[Records excerpted from a collection]
Segment Open

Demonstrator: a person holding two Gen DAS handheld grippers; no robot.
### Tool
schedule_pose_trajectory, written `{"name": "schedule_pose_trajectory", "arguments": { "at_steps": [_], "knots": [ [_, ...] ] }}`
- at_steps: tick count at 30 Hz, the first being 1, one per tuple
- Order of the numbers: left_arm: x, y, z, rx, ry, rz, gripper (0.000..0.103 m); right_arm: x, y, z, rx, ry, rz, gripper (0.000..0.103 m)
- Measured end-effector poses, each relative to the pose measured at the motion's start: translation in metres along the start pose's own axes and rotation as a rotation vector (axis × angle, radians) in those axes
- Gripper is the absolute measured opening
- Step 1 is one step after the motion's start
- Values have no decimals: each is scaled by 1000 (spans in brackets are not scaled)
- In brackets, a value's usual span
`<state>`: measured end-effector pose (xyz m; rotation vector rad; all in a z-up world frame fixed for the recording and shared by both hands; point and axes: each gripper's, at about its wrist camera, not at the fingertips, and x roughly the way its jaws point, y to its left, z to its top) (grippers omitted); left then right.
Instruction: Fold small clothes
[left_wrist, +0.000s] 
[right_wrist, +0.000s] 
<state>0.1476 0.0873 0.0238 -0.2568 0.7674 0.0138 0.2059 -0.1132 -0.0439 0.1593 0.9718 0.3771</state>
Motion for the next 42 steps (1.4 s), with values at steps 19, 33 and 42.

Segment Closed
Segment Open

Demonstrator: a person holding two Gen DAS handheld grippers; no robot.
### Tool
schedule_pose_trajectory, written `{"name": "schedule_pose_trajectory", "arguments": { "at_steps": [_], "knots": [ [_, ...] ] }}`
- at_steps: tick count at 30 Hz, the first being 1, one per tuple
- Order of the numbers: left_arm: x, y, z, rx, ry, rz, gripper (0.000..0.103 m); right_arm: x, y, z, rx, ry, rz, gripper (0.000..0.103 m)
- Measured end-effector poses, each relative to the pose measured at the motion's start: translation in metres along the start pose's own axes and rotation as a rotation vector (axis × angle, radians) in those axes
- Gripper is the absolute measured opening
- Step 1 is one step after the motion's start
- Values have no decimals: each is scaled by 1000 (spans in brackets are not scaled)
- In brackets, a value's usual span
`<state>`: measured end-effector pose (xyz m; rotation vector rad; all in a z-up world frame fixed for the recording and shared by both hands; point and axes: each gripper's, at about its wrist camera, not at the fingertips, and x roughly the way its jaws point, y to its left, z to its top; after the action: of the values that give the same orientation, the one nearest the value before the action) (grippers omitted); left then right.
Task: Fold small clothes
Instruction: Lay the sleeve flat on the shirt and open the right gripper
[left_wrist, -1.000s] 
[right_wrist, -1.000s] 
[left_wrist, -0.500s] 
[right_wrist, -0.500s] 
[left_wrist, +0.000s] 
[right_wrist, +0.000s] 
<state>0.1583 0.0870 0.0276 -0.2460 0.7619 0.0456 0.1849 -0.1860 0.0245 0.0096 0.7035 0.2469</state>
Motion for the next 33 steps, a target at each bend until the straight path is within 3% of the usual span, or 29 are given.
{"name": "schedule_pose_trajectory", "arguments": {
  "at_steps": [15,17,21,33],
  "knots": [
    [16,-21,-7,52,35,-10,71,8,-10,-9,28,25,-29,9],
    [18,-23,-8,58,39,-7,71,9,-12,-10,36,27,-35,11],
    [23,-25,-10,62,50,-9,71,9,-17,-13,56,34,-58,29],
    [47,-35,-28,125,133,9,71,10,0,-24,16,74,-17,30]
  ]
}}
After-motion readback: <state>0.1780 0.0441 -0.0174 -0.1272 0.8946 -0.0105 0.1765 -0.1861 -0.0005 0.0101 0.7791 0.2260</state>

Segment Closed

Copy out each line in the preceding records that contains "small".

Instruction: Fold small clothes
Task: Fold small clothes

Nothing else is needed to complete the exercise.